Храни тебя, Христос, мой человек, –

мой целый век, ты тоже – он, один.

Не опускай своих солёных век,

Ты, Человеческий невольник – Сын.

 

И сам с собою ночью наяву

ни воем и ничем не выдавай.

Пусть Сыну негде приклонить главу,

очнись и оглянись – на море май.

 

На море – мир. А миру – не до мук

твоих (и не до мужества!) – ничьих.

Сними с гвоздя свой колыбельный лук,

на тетиве стрелу свою начни.

 

И верь – опять воспрянет тетива.

Стрела свершится, рассекая страх.

Коленопреклонённая трава

восстанет. А у роз на деревах

 

распустятся, как девичьи, глаза.

А небо – необъятно вновь и вновь.

А нежная распутица – гроза

опять любовью окровавит кровь

 

И ласточка, душа твоих тенет,

взовьётся, овевая красный крест.

И ласково прошепчет в тишине:

– Он умер (сам сказал!), а вот – воскрес!

 

(ТРИДЦАТЬ СЕМЬ. 1973)

 

Четыре

 

И начертил я

их, лошадей,

белых четыре

на белом листе.

 

Хочешь, не хочешь –

тебя сотворят.

Тикай потихоньку,

а лошади стоят.

 

Ни в прошлом и ни в завтра

ни на волосок.

Три мордами на запад,

одна – на восток.

 

Обитают люди,

властвуют, свистят,

слёзками льются, –

а лошади стоят.

 

Колесницы-войны,

конюшни-огни,

ипподромы-вопли

совсем не для них.

 

Страница бумаги –

копыта и степь!

Никто их не поймает,

не посадит на цепь.

 

Звоночек незабудки,

свистулька соловья,

миллионы – бьются!

А лошади стоят.

 

О, во всём мире

золота и зла

их, моих, четыре –

девичьи тела,

 

нежные ноздри...

Лошади стоят:

в чёрные ночи

белые друзья.

 

Никуда не деться,

не важно уже...

Белое детство

моих чертежей!

 

* * *

 

Я тебя отворую у всех семей, у всех невест.

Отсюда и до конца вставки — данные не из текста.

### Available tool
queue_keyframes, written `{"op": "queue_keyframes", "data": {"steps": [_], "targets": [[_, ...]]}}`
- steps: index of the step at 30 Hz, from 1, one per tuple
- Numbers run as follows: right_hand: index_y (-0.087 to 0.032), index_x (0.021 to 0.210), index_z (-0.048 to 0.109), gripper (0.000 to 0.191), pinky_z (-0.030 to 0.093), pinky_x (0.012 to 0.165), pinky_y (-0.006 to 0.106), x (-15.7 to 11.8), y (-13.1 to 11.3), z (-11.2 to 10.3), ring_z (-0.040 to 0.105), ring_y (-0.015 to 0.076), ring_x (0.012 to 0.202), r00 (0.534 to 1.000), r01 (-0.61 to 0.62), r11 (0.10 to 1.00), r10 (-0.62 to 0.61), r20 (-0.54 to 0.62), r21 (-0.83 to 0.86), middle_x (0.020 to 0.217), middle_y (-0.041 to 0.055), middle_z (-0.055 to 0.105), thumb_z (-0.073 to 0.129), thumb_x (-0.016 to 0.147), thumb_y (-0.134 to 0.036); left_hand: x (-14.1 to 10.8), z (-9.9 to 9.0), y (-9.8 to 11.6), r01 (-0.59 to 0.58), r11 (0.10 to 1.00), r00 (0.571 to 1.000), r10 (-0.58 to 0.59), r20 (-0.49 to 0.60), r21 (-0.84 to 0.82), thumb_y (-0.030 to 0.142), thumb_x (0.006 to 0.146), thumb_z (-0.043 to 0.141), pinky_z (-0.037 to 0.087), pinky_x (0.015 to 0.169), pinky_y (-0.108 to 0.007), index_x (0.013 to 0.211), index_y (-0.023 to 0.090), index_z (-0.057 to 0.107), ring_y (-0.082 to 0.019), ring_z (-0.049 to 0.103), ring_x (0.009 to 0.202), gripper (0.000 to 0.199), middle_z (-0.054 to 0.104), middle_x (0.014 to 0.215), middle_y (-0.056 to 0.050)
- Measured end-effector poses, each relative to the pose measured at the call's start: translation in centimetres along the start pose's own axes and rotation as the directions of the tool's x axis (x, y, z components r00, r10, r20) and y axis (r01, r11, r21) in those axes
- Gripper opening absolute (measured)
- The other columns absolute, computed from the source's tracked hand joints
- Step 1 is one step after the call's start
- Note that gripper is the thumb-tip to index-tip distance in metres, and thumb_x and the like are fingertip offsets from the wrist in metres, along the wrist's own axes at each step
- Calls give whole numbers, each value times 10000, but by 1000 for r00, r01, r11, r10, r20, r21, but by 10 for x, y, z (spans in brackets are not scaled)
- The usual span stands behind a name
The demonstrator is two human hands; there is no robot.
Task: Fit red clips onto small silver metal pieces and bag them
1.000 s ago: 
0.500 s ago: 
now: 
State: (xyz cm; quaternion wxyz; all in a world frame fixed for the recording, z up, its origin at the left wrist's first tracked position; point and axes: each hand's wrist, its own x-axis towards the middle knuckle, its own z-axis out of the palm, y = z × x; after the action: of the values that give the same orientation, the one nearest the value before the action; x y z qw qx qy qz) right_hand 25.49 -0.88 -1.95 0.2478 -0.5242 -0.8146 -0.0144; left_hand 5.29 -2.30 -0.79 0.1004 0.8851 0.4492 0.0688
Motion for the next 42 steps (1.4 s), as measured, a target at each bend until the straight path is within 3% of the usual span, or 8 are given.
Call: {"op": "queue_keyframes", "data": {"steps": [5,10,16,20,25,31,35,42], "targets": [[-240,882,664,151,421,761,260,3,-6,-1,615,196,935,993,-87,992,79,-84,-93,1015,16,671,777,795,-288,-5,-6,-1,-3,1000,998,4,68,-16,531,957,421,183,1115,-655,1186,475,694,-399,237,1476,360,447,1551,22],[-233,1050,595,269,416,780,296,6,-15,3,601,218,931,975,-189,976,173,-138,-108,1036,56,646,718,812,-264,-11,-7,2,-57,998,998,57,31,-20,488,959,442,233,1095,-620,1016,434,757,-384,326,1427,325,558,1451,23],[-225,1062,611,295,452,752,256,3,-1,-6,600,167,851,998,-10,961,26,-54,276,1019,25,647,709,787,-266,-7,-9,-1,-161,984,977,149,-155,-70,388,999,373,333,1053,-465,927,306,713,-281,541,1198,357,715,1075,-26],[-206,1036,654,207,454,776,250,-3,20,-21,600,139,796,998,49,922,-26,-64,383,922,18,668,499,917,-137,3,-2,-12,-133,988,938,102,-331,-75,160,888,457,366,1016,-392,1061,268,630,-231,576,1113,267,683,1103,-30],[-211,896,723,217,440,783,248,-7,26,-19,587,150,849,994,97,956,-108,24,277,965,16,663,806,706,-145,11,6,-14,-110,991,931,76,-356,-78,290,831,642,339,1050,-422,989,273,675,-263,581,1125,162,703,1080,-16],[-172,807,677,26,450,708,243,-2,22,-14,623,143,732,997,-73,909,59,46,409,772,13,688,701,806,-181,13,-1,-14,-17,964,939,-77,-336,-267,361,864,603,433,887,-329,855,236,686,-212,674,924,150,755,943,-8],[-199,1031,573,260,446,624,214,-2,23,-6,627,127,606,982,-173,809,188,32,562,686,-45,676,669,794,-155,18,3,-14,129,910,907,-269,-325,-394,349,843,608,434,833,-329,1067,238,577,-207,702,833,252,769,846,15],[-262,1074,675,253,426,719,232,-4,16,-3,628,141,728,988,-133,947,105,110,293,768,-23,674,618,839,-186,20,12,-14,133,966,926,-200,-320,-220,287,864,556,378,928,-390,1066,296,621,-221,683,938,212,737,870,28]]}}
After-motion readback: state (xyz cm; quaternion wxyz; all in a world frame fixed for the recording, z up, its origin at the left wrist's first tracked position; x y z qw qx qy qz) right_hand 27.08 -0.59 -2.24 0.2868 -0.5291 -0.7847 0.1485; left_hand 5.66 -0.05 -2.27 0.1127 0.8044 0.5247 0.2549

Аполлону – коровы, мяса, а я – Гермес.

 

Аполлону – тирсы и стрелы, а я – сатир,

он – светящийся в солнце, а я – светлячком светил.

 

Я тебя (о, двое нас, что – до них остальных!).

Я тебя отвою во всех восстаньях своих.

 

Я тобой отворю все уста моей молвы.

Я тебя отреву на всех площадях Москвы.

 

Он творил руками тебя, а я – рукокрыл.

Он трудился мильоны раз, а я в семь дней сотворил.

 

Он – стражник жизни с серебряным топором.

Он – жизнь сама, а я – бессмертье твоё.

 

Я тебя от рая (убежища нет!) уберегу.

Я тебя отправлю в века и убегу.

 

Я тебе ответил. В свидетели – весь свет.

Я тебе отверил. И нашего неба – нет.

 

Нет ни лун, ни злата, ни тиканья и ни мук.

Мне – молчать, как лунь, или мычать, как мул.

 

Эти буквицы боли – твои семена,

их расставлю и растравлю – хватит с меня.